The problem moving forward, of course, is that the irrigators imagined they could then depend on the temporary water market. That temporary water market, unfortunately, is now a fraction of the volume it once was—given that so much water has been moved out of the irrigators' pool and to the Commonwealth Environmental Water Holder—and it is now a speculator's dream. Again, Victoria, on the advice of the ACCC, removed any cap on non-irrigator participation in the temporary water market. So today we have governments—such as the Victorian government and the South Australian government—speculating in the irrigators' water market. The South Australian government the other day bought up eight gigalitres; it thought it was doing it secretly—until the outrage and hostility of my irrigators became so loud as they made it quite clear that buying irrigators' water to take to the consumers of Adelaide as a cheaper option than turning on their desalination plant was not an ethical or acceptable thing to do. The Victorian government has 74 gigalitres that Melbourne Water—the authority it owns—plays with in the speculatory market each year. That 74 gigalitres has made Melbourne Water the richest water authority in Victoria. No doubt, it is paying very nice dividends back to the Victorian government for that speculation.

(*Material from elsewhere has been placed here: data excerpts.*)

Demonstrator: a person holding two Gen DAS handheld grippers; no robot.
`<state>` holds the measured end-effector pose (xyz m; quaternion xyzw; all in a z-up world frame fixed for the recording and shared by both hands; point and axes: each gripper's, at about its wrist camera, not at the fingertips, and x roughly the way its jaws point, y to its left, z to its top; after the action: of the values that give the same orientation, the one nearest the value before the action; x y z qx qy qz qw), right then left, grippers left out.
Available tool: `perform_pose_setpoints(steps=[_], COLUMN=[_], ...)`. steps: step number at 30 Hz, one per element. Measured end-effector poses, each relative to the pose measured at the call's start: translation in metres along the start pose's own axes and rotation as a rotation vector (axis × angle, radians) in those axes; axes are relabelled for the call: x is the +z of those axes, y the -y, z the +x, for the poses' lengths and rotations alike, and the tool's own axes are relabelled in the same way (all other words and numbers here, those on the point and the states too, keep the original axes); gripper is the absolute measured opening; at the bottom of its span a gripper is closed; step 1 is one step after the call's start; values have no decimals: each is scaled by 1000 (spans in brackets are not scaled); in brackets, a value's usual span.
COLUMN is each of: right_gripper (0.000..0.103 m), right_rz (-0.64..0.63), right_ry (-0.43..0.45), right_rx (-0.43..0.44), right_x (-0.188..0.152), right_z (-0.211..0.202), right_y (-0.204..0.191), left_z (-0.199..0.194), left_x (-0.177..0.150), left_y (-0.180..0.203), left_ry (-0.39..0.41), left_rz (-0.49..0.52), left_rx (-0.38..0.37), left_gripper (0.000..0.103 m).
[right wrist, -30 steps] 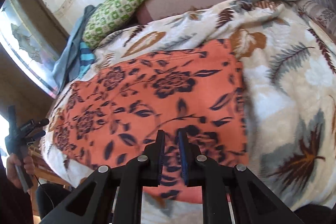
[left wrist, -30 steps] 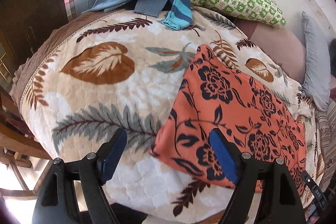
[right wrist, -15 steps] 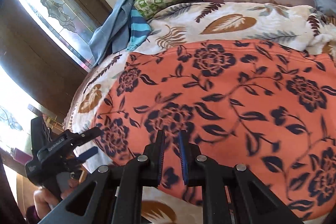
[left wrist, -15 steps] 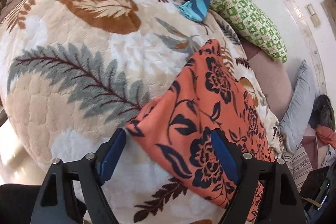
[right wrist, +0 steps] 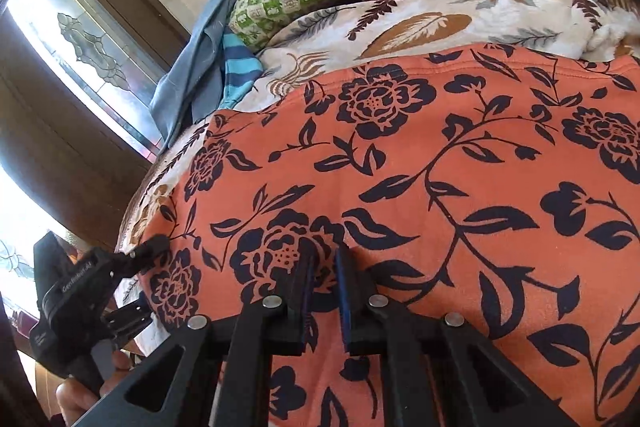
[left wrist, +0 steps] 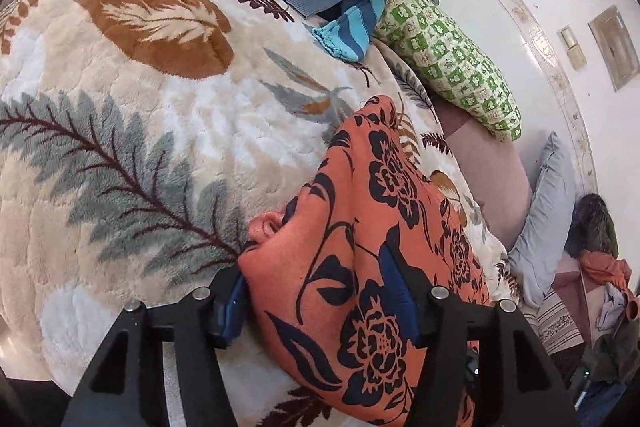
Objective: Fold small clothes
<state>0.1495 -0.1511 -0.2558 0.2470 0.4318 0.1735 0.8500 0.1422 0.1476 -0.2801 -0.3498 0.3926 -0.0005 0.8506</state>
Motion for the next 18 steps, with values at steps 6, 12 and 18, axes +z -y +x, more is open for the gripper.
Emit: perform_pose_setpoints(steps=[6, 12, 18], right_gripper=[11, 1, 0], right_rz=[56, 72, 146], right_ry=[-24, -31, -43], right_rx=[-54, -33, 47], right_x=[-1, -3, -7], right_z=[-7, -3, -8], right_y=[25, 36, 54], left_z=[-7, -42, -75], left_x=[0, 2, -21], left_y=[13, 64, 140], left_ry=[11, 54, 69], left_rz=[73, 237, 444], left_rx=[1, -57, -119], left_gripper=[22, 20, 20])
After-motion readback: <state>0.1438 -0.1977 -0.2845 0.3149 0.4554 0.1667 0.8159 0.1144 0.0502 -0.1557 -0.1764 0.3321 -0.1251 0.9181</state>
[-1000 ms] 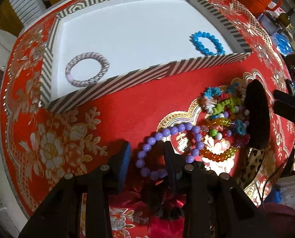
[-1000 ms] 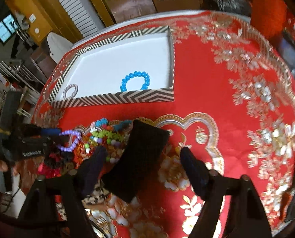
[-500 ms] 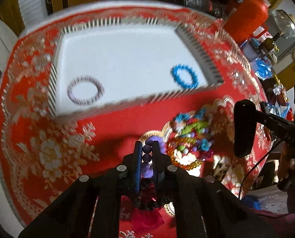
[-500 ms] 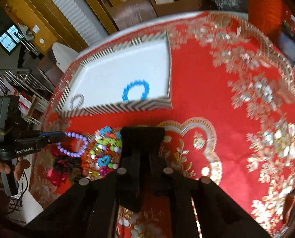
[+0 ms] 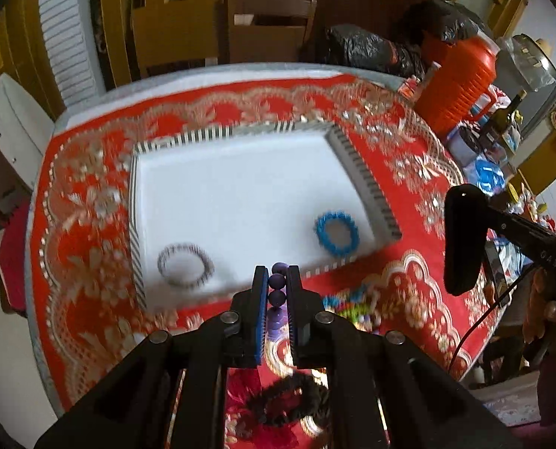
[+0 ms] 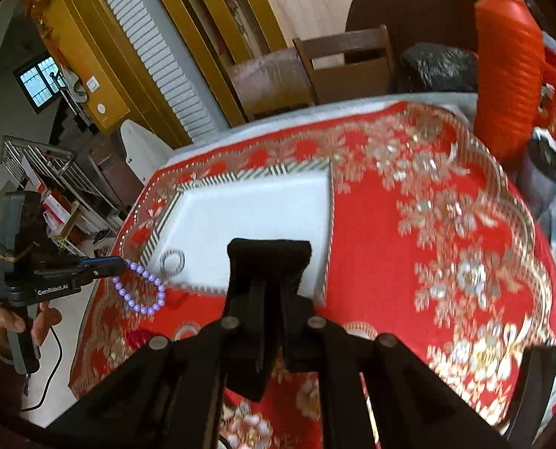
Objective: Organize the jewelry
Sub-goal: 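Carry the purple bracelet and black pouch into the tray and open both tools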
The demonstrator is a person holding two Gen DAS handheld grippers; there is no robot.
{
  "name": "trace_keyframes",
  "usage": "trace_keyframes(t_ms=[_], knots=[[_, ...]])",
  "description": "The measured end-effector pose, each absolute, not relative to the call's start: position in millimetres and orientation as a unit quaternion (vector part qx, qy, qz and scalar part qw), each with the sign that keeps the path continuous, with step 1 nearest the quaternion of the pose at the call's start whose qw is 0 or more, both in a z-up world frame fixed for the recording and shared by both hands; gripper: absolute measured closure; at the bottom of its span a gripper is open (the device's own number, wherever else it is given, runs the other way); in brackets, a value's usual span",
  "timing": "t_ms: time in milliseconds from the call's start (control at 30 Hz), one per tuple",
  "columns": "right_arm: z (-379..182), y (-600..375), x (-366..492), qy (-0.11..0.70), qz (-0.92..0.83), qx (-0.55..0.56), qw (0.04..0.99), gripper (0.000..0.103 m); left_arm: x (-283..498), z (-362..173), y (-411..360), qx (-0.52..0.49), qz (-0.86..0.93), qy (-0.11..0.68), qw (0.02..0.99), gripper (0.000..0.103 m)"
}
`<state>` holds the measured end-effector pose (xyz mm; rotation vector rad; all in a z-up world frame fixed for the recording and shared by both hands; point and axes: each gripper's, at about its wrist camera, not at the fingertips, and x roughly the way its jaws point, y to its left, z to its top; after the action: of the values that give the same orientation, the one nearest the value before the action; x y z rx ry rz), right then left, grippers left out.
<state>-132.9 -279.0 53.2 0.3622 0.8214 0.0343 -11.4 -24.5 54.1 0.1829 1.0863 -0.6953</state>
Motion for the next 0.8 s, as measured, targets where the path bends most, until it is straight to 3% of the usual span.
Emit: trace_keyframes(t_ms=[267, 800], knots=[[49, -276, -80, 0.411, 0.027, 0.15, 0.899, 0.096, 30, 52, -44, 0.094, -0.296, 0.503, 0.806, 0.103], [-9, -286, 16, 0.464, 0.027, 0.13, 0.876, 0.096, 118, -8, -50, 0.082, -0.24, 0.551, 0.795, 0.103]])
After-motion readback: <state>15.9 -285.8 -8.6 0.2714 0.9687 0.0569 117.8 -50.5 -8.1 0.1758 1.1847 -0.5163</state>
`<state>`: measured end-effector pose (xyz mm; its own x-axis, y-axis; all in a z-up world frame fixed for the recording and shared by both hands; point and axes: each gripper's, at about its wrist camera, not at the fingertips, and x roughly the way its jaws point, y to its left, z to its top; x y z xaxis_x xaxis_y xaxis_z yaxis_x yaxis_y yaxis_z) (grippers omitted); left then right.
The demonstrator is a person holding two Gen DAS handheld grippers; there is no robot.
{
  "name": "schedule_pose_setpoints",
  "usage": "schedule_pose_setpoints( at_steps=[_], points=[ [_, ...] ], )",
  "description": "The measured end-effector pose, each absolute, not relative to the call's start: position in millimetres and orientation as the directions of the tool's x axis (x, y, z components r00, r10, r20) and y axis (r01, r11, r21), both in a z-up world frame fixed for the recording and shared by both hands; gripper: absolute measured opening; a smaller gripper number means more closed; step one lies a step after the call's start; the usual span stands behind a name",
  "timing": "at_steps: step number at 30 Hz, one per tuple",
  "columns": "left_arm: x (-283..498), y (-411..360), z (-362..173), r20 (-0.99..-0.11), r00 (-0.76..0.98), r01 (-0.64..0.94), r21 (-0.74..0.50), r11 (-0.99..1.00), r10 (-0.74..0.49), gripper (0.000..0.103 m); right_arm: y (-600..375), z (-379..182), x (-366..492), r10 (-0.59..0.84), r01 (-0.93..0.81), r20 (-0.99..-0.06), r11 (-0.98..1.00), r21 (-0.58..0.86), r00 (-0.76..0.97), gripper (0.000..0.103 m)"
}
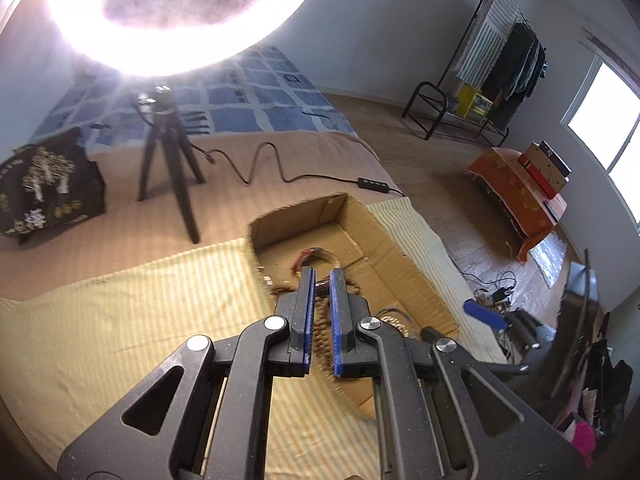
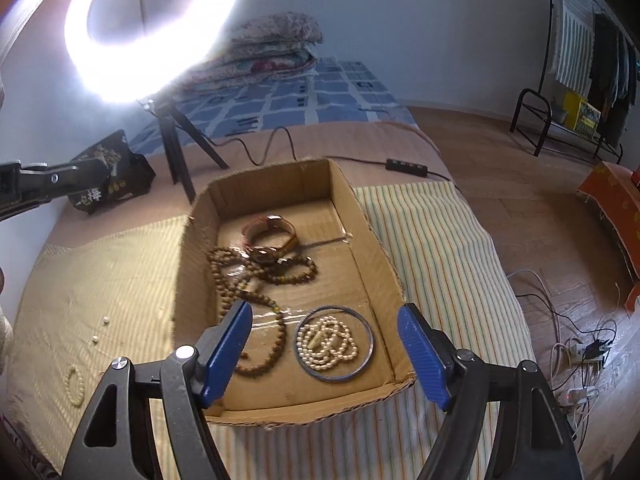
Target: Organize jewelry
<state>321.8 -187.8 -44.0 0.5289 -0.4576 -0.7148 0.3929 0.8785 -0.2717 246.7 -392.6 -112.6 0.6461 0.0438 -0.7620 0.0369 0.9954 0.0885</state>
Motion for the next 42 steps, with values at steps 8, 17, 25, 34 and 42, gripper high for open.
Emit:
schedule_pose_setpoints(
  at_steps=[8,17,25,34,42],
  points=[
    [298,-132,-29,-0.705,0.594,0.355,-0.203,0.913,-0.387,0.035,-367,-95,228,0.112,-0.019,-0.726,0.991,0.135,0.678,0.081],
    [259,-57,-40,-0.719,0.615,0.303,-0.163,0.939,-0.323,0.047,-320,-99,211,0.231,-0.121,-0.706,0.972,0.202,0.67,0.081],
    [232,-15,-76,-0.77,0.576,0.269,-0.138,0.953,-0.274,0.047,-274,-114,203,0.272,-0.23,-0.733,0.96,0.161,0.623,0.082],
    [225,11,-124,-0.831,0.495,0.238,-0.151,0.959,-0.254,0.047,-237,-137,201,0.282,-0.306,-0.77,0.945,0.118,0.573,0.082],
    [214,18,-175,-0.886,0.394,0.221,-0.166,0.961,-0.244,0.047,-202,-155,205,0.306,-0.385,-0.803,0.917,0.104,0.512,0.082]
  ],
)
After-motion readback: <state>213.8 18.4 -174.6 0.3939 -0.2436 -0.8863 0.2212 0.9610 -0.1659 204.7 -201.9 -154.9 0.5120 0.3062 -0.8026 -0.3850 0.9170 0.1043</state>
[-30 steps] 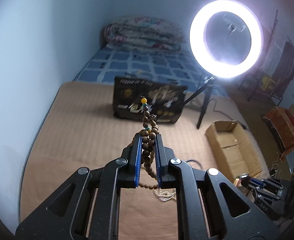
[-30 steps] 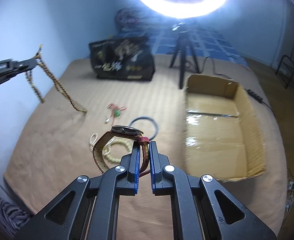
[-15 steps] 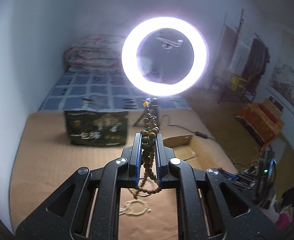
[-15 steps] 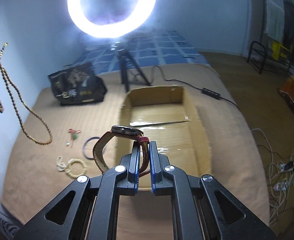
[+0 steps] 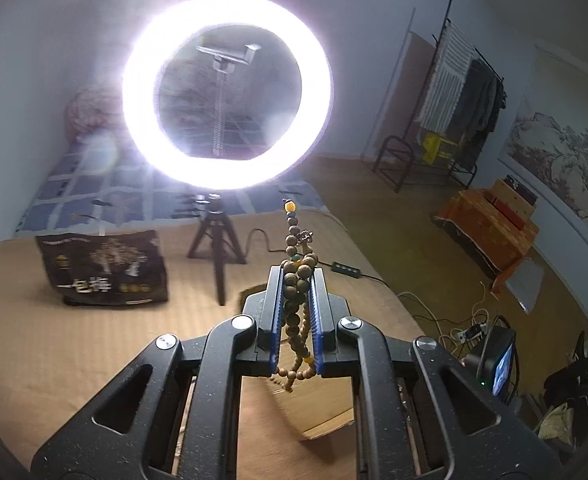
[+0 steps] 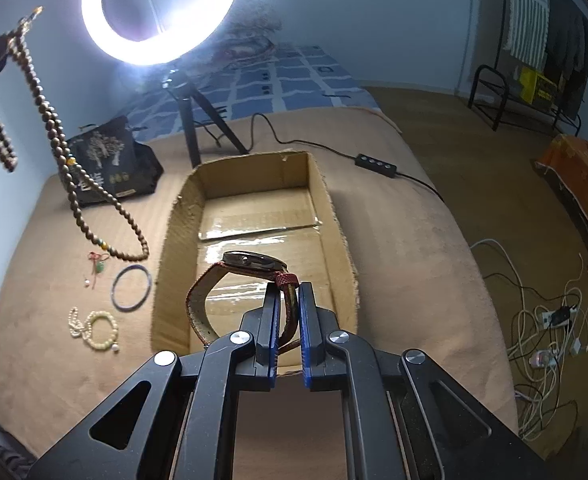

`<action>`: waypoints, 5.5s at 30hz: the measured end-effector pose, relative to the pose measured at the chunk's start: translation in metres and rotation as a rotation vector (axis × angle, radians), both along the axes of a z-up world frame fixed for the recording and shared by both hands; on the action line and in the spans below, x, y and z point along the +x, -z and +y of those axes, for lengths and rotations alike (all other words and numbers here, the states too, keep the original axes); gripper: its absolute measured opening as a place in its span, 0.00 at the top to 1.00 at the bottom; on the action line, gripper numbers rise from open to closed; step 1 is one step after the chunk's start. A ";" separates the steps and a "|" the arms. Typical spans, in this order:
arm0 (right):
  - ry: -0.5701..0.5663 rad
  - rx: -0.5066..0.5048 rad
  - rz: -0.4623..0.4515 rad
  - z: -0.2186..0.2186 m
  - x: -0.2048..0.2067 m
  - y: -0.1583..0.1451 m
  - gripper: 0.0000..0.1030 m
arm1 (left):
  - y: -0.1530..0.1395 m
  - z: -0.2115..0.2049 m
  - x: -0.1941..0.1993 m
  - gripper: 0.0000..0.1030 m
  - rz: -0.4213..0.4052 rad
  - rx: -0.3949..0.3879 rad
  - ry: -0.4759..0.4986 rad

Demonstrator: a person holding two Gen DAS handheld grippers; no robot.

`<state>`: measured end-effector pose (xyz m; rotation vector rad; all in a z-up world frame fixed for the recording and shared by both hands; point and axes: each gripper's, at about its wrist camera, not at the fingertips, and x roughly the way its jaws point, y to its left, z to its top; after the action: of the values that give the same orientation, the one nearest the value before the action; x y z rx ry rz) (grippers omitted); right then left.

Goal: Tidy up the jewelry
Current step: 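Lift the mala and watch and carry both over the cardboard box, then open both tools to drop the mala and watch into the box, then close the left tool on the pearl necklace while the right tool grasps the yellow bead bracelet, then lift the pearl necklace and yellow bracelet and carry them over the box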

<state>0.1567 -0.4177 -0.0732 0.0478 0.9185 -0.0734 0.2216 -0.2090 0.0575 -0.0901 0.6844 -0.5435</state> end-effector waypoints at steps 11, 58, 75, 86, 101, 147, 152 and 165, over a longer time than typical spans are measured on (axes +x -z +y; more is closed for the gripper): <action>0.023 -0.007 0.048 -0.012 0.005 0.016 0.93 | 0.043 -0.054 0.025 0.90 0.088 0.043 0.040; -0.066 -0.043 -0.035 0.029 -0.015 -0.013 0.54 | 0.069 0.067 -0.004 0.68 0.092 0.206 -0.123; -0.211 -0.027 -0.104 0.089 -0.027 -0.017 0.37 | 0.132 0.157 -0.042 0.59 0.176 0.317 -0.166; -0.314 -0.038 0.072 0.138 -0.002 0.038 0.37 | 0.209 0.170 -0.036 0.59 0.337 0.305 -0.146; -0.340 -0.017 0.232 0.175 0.040 0.095 0.58 | 0.263 0.165 -0.012 0.62 0.452 0.240 -0.145; -0.369 0.057 0.143 0.197 0.033 0.074 0.94 | 0.210 0.190 -0.032 0.98 0.271 0.211 -0.230; -0.351 0.089 0.097 0.184 0.031 0.054 0.94 | 0.181 0.186 -0.038 0.98 0.229 0.182 -0.232; -0.300 0.108 -0.025 0.136 0.011 0.002 0.94 | 0.108 0.160 -0.052 0.98 0.101 0.103 -0.202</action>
<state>0.1678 -0.2819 -0.0748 0.0109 0.8952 0.2548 0.1699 -0.0488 -0.0509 -0.0892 0.7913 -0.3107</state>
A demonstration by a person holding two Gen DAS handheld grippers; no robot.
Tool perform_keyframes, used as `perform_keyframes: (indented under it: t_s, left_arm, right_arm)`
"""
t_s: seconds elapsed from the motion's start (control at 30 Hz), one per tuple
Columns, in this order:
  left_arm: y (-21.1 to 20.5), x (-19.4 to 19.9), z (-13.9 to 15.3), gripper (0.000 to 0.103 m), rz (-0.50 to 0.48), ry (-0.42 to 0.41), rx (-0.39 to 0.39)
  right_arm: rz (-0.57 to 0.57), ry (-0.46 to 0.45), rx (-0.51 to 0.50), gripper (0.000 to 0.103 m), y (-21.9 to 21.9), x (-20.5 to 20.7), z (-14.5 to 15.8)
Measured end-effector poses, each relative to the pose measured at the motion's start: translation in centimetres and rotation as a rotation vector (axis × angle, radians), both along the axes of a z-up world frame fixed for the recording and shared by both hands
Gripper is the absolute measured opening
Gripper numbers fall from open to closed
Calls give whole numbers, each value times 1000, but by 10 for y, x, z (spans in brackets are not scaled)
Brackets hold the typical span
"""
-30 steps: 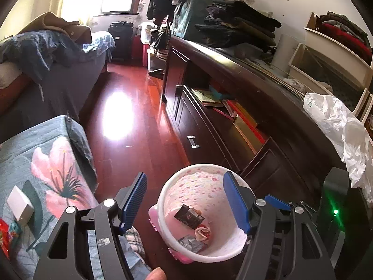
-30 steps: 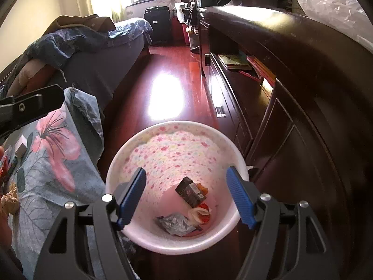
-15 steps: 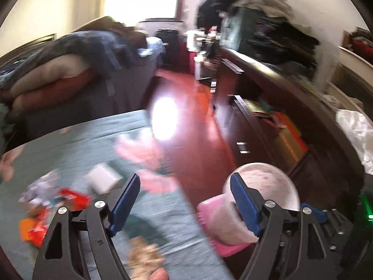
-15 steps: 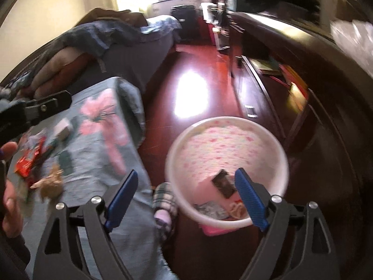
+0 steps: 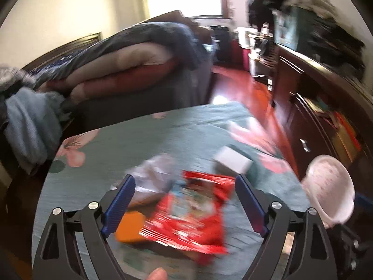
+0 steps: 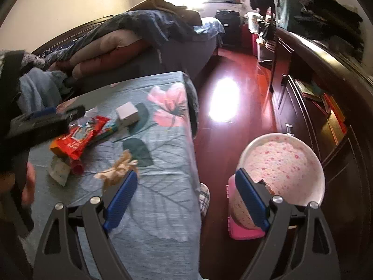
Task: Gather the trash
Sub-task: 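Move both open tools back over the table, then grasp the crumpled beige tissue with the right tool while the left tool grasps white folded paper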
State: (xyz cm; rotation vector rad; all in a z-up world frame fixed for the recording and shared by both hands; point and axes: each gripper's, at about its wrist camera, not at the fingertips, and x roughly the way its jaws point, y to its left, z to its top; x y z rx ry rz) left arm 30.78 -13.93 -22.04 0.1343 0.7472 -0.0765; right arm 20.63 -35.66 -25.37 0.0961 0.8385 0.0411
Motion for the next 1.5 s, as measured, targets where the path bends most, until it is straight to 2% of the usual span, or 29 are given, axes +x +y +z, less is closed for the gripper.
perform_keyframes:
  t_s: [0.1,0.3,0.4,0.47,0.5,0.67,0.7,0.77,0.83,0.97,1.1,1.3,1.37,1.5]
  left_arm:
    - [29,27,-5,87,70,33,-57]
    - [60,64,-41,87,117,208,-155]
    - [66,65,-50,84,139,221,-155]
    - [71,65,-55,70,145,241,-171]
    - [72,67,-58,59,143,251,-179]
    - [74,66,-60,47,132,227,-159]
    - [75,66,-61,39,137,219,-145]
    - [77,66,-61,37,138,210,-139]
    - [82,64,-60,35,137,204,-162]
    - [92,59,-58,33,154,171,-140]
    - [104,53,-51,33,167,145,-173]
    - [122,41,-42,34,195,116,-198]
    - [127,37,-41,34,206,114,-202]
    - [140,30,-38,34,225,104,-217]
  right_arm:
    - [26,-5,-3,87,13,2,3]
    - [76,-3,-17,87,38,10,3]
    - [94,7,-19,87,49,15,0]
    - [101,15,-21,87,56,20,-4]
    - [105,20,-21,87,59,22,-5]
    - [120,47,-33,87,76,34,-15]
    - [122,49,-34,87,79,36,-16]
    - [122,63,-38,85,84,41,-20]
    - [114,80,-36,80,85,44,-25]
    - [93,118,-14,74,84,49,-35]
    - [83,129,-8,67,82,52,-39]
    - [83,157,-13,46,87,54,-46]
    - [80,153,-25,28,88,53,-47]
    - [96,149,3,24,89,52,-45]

We have overseas and domestic superannuation companies playing in that market. The price is now $220 a megalitre. A dairy farmer is out of that market at about $80. So we now have the destruction of the dairy industry of northern Victoria because that temporary water market is what they now depend on—more than half of my dairy farmers. It is not looking like coming down in price at any time soon. It has gone from $30 to $210 in three years. The market is corrupted. It is not transparent. Anyone can be a water trader. You just put your A-frame up outside your shopfront. There are no mandated qualifications to trade in this water. There are no probity standards required. It is impossible to find out who is buying the water or who is selling it. You have to believe the real estate agent as to the price of water on the day.

I have taken this to the ACCC who are mightily interested in such a corrupted and non-transparent and non-competitive market. I am hoping they are going to do something about it, but they will not be completing their report until the end of the year. That means another irrigation season will face not enough water available to irrigators who produce dairy product from what was the food bowl of Australia for our export earnings and for our jobs in order to keep our dairy manufacturers going. This is a completely unintended appalling situation; a series of hopeless mistakes and unintended consequences, for sure, but it does not mean we should not be fixing it urgently.

I want to make sure that people also understand that the constraints strategy will also be dealt with in this new bill, the Water Act 2007 amendments. This is an additional 450 gigalitres to keep the mouth of the Murray open and flowing 95 per cent of the time without the aid of bulldozers, which is a nonsense environmental proposition. Unfortunately, it is l-a-w law. It was a South Australian demand in return for them signing up to the Murray-Darling Basin Plan in the act with which was passed in February 2013. This constraints strategy is going to flood out the middle and upper Murray every two or three years and cause environmental problems like salinity, the blackwater events and the waterlogging that we have not seen since the 1970s—another tragedy for the Murray-Darling Basin.

I say: for heaven's sake, people, get your submissions in to this inquiry's extension. You can get your submissions in by 21 August, this Friday. It is essential that all voices are heard.